Where a picture occurs in the data, omit it, and copy all remaining data exactly.

## DATA SHOWN

● ● ● ● ● ● ●

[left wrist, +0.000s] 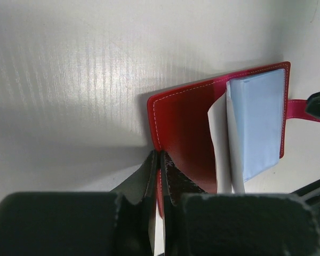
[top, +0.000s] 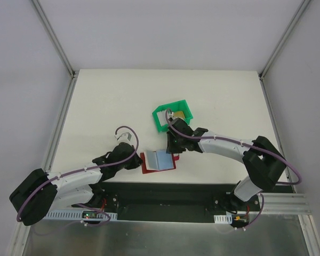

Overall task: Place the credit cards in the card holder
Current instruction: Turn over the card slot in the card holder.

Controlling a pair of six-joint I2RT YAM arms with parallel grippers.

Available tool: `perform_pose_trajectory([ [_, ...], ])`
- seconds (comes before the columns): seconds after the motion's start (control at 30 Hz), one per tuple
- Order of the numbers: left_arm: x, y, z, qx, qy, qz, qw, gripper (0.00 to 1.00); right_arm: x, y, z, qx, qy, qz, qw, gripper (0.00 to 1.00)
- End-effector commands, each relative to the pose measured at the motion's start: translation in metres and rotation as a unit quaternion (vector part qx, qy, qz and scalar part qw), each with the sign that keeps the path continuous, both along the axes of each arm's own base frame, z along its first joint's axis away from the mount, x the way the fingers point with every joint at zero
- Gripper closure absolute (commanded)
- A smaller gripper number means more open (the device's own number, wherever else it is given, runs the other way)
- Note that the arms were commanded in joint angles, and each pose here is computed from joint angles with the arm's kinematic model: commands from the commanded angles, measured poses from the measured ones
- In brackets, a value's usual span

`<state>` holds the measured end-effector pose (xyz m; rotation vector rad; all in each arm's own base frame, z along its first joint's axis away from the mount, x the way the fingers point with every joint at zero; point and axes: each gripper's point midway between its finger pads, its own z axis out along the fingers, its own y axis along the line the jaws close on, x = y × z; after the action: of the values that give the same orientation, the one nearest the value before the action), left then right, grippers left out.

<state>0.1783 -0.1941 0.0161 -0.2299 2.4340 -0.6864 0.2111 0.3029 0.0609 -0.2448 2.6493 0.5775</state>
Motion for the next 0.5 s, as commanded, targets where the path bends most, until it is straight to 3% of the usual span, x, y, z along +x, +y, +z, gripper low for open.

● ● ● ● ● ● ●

## YOUR SOLUTION
[left wrist, +0.000s] 
[top, +0.000s] 

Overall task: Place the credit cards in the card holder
Current instruction: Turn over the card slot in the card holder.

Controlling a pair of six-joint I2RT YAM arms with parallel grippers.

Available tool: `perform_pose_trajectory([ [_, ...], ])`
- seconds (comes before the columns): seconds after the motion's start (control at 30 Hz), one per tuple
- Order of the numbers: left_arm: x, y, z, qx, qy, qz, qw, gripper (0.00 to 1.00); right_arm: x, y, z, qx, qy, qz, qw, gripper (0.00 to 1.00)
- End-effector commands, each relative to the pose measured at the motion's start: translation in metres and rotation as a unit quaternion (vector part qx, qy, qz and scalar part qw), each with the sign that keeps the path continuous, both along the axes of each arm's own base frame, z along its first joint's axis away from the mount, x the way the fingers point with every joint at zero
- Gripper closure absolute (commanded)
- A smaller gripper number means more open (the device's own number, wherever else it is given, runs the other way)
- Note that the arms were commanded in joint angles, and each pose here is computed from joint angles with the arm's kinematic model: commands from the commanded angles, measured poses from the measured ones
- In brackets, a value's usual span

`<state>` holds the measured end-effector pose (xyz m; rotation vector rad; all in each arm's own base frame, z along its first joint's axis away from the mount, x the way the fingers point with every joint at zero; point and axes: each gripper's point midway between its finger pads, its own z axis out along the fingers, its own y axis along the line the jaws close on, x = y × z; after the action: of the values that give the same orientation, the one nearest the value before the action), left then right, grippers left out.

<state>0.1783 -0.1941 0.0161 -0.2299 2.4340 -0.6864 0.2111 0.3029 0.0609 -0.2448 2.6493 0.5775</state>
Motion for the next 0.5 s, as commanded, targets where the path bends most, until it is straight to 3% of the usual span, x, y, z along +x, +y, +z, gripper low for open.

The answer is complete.